Inside AISI: NYT profiles UK’s £360m frontier model red team

TL;DR:

  • AISI’s roughly 100 employees – drawn from British intelligence, academia and frontier labs – have found major safety gaps in every leading AI model they have tested, including Anthropic’s Claude, Google’s Gemini and Anthropic’s then-unreleased Mythos.
  • The institute is backed by £360m (~$480m), dwarfing the US Center for AI Standards and Innovation’s ~$10m for the year; Australia, Canada, China, France, India, Japan and Singapore have all formed similar bodies.
  • Red team lead Xander Davies told the NYT his team bombarded a model with thousands of automated prompts to coax out a step-by-step anthrax recipe; OpenAI’s newest ChatGPT was broken into providing hacking tips in about six hours.

A long-form NYT piece by Adam Satariano and Paul Mozur lands at a useful moment: the same week the UK signs an AI security MoU with Australia, the institute is being positioned externally as the template several governments are now copying. Ian Hogarth, AISI’s chair, told the paper he sold his Anthropic stake on joining – material now that the company is being talked of at a $900bn valuation, up from $4bn at the start of 2023.

What the institute has actually broken

AISI received pre-release access to Anthropic’s Mythos – the model Anthropic withheld over cyber-exploit fears – as the only non-American government body in the safety-testing pool.
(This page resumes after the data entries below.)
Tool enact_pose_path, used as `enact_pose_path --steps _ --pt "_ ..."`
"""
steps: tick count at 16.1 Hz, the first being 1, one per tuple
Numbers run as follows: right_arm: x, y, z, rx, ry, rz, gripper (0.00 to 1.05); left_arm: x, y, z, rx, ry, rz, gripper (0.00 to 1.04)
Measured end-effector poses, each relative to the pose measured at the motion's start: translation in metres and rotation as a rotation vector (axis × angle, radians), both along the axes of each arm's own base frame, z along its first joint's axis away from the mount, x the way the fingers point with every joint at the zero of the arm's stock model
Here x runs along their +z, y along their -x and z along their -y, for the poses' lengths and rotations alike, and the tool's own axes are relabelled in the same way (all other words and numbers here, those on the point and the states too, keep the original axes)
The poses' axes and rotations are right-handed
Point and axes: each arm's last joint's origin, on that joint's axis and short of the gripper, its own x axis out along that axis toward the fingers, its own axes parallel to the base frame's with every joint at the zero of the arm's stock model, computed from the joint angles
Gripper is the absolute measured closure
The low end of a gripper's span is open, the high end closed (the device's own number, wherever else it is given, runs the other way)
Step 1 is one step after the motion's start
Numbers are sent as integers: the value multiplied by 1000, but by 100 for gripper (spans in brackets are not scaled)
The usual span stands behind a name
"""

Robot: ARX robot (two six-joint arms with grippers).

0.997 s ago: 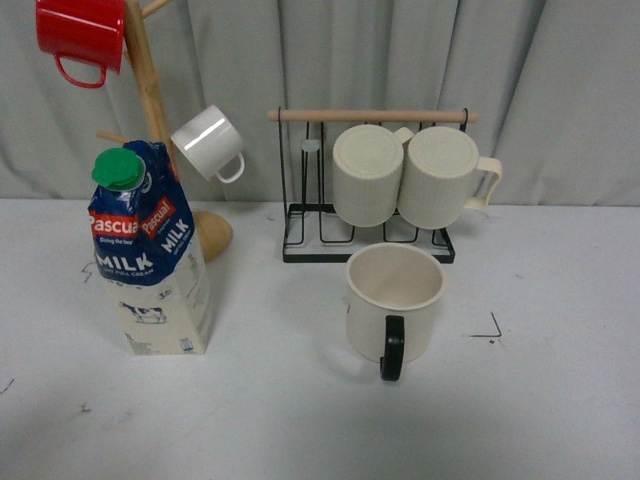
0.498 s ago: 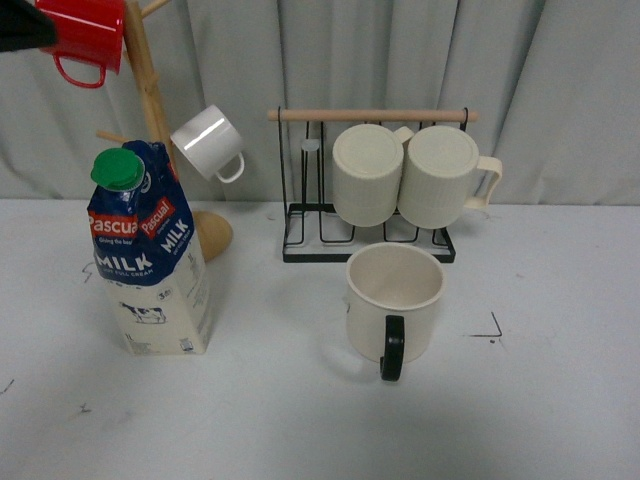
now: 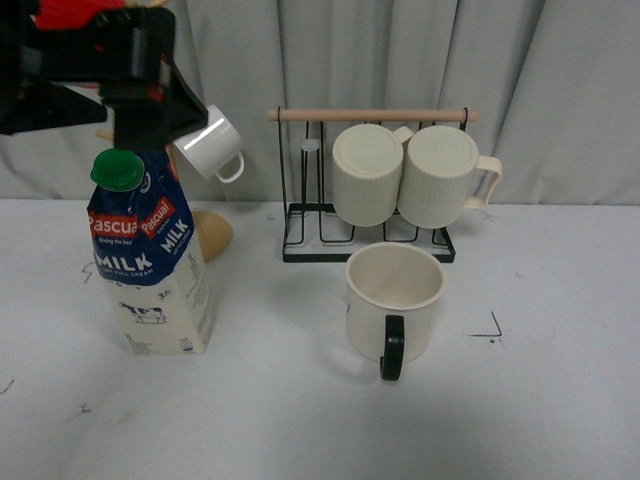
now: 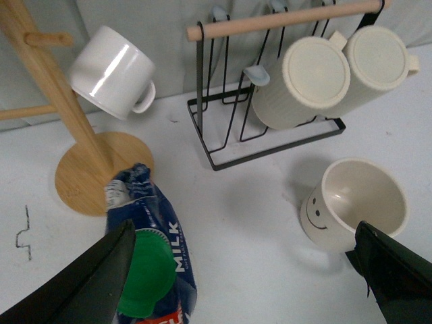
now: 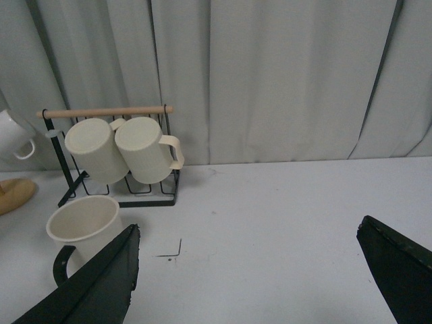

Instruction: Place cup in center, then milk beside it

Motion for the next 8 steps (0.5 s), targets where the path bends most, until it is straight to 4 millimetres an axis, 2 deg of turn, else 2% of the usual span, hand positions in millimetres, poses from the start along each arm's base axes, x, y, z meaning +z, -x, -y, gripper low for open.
enact_pose_path --steps 2,3,8 --pt "0 0 0 0 0 0 6 -14 -10 6 11 -40 -6 7" --pt "0 0 0 0 0 0 6 -20 -16 2 45 -52 -1 7" --pt "0 0 0 0 0 0 6 -17 -38 -38 224 -68 47 7"
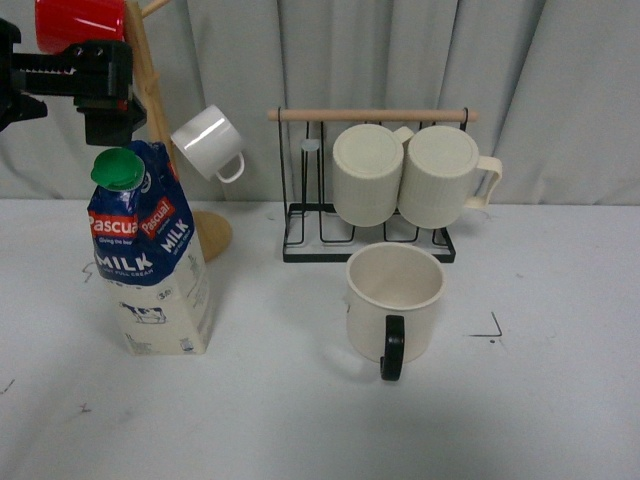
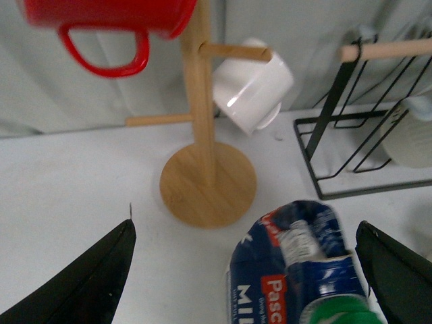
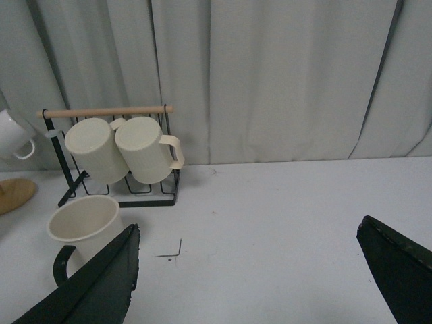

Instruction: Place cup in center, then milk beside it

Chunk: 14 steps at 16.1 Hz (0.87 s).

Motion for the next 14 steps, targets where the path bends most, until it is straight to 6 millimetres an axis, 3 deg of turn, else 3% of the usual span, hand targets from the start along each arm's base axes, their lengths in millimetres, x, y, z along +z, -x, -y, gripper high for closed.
enact_pose_path --steps 2,6,14 --pt "0 0 0 0 0 0 6 -11 -3 -8 12 45 -48 7" --pt "0 0 0 0 0 0 6 -12 -5 4 -6 114 -64 7" --pt "0 0 0 0 0 0 6 -10 -5 7 -47 104 -35 7"
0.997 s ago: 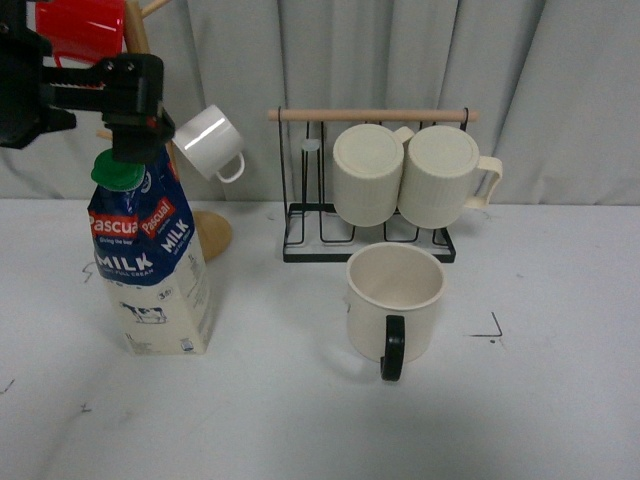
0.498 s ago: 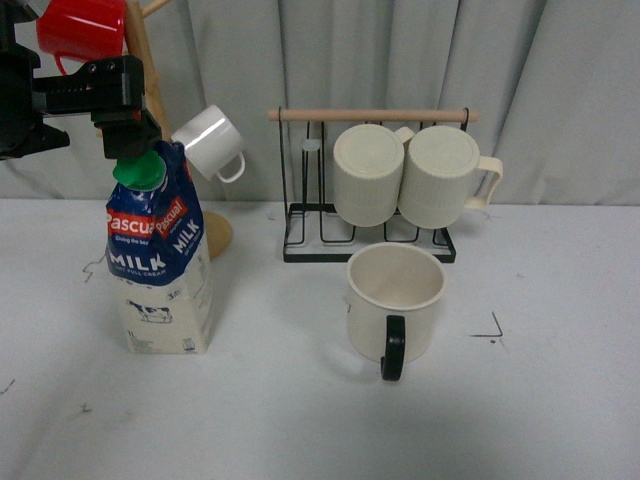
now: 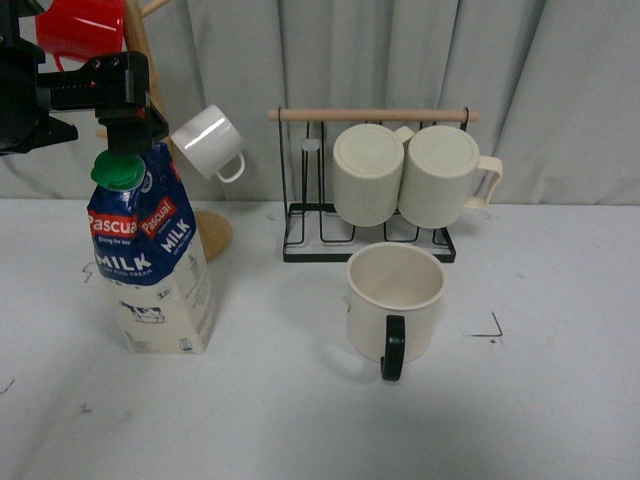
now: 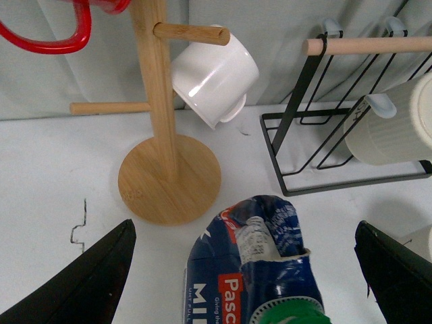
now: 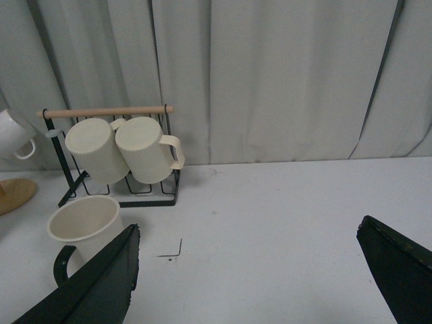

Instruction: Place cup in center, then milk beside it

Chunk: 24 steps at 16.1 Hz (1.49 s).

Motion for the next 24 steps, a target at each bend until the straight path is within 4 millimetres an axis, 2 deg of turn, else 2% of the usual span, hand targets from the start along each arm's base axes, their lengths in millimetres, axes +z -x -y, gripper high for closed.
enact_pose_path --steps 3,5,9,10,13,17,20,24 --pt "0 0 0 0 0 0 6 -4 4 22 -69 -72 10 7" --pt "0 0 0 0 0 0 6 -13 6 32 -109 -116 -23 7" --pt "0 0 0 0 0 0 6 -50 0 24 -65 -185 -178 7" --pt "0 0 0 0 0 0 6 -52 0 21 -51 -199 -184 11" --pt "0 0 0 0 0 0 6 -47 -5 15 -26 -200 -177 43" --pt "0 0 0 0 0 0 6 -41 -2 19 -35 -202 -189 84" --pt "0 0 0 0 0 0 6 -29 6 35 -61 -204 -191 88" --pt "0 0 0 0 0 0 6 -3 10 73 -114 -184 -98 89"
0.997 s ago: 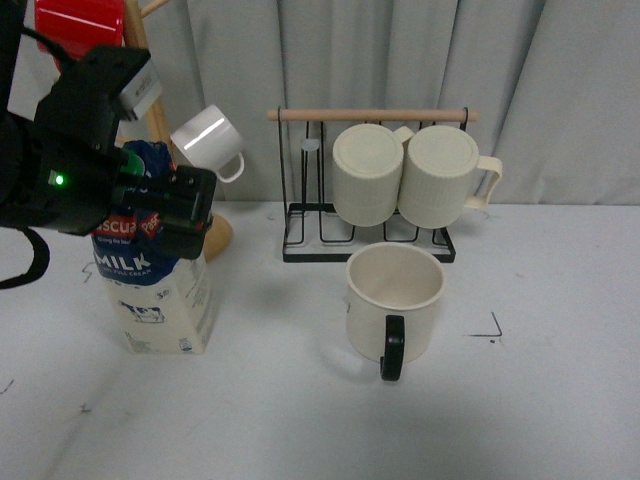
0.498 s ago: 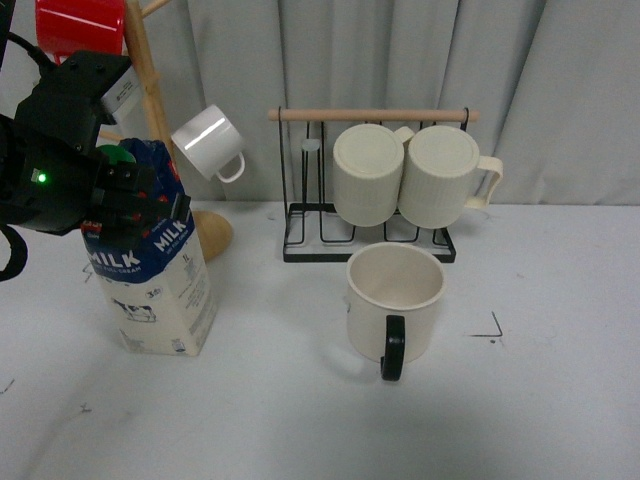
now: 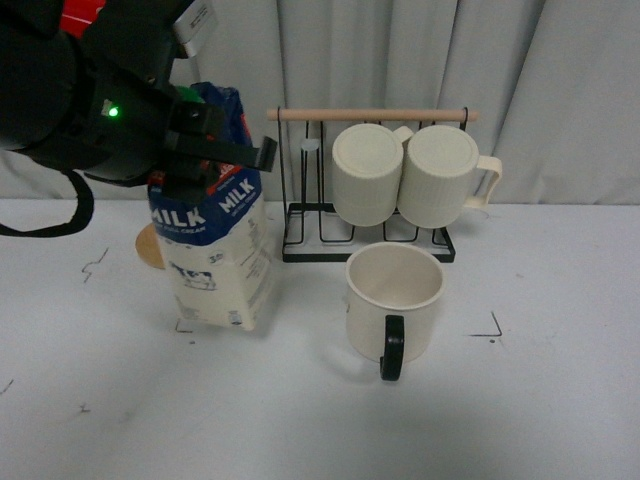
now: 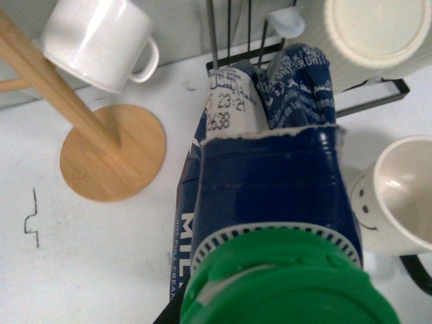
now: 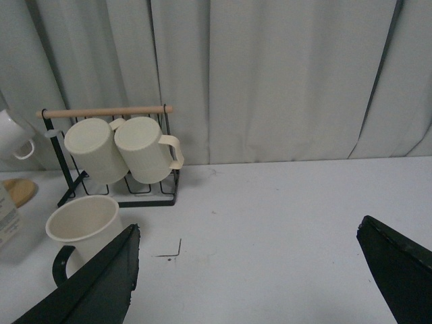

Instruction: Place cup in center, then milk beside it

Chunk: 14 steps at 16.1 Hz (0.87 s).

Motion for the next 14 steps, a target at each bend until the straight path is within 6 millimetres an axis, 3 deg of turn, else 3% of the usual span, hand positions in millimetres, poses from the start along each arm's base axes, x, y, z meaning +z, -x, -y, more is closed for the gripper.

Its findings, released six days after Mythos was announced, were widely cited by security experts. The institute also reports that recent Anthropic and OpenAI models can complete a 32-step corporate network attack faster than a skilled human (which would typically take around 20 hours), and that bots can swing political opinions in tested users.

CTO Jade Leung, also an AI adviser to Keir Starmer, told the NYT what kept her up at night was “the relative speed of the technology compared to the institutions like governments that have to respond.” Former PM Rishi Sunak, who set the institute up in 2023, was blunter: “Companies can’t be left to mark their own homework.”
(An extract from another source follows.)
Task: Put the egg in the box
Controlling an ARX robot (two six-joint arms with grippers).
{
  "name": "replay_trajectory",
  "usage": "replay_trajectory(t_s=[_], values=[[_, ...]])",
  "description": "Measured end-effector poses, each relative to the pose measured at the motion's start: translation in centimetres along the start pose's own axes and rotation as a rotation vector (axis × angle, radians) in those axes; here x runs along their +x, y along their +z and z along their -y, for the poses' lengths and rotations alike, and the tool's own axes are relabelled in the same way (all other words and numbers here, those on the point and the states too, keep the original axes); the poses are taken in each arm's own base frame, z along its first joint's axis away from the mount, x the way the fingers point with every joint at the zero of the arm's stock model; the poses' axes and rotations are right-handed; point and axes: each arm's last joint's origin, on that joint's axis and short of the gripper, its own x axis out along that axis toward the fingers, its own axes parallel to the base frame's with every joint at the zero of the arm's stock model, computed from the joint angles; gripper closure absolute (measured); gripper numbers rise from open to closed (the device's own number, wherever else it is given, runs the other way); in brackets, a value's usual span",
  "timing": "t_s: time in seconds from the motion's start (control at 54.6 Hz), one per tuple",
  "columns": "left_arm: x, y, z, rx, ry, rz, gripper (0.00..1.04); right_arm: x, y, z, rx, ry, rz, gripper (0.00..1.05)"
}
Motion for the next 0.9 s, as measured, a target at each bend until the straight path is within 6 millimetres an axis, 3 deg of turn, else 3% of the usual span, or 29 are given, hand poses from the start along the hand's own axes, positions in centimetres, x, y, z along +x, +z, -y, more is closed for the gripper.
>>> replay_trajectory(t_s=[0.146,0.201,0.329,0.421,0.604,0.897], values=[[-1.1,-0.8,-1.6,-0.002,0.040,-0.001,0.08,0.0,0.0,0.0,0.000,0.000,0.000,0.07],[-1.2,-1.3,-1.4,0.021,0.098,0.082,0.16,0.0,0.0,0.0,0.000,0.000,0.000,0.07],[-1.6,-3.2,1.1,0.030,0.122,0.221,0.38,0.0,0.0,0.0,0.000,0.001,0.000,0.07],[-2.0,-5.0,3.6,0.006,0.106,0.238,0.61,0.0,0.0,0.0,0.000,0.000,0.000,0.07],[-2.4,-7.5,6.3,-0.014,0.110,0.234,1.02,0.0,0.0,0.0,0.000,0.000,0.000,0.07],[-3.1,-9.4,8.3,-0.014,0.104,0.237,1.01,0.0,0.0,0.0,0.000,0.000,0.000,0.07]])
What the institute does not have

AISI has no regulatory powers and is not given training-time access to the frontier models it tests. Recruitment is constrained by salary: most staff are capped around £145,000 (~$195,000), against multimillion-dollar packages at frontier labs. Many staff describe their role as a government “tour of duty” rather than a long-term career. The institute publishes some findings and keeps others private with selected agencies and companies.

Looking forward

Expect the international cloning of AISI to continue – the new UK-Australia MoU formalises one bilateral channel, and the US is reportedly considering AISI-style vetting rules. For UK SMEs, AISI’s published evaluations are increasingly the de facto reference for frontier model risk, even without statutory force. The unresolved tension is structural: a £360m red team that finds critical issues in every frontier model it tests, set against vendors whose valuations dwarf its budget many times over.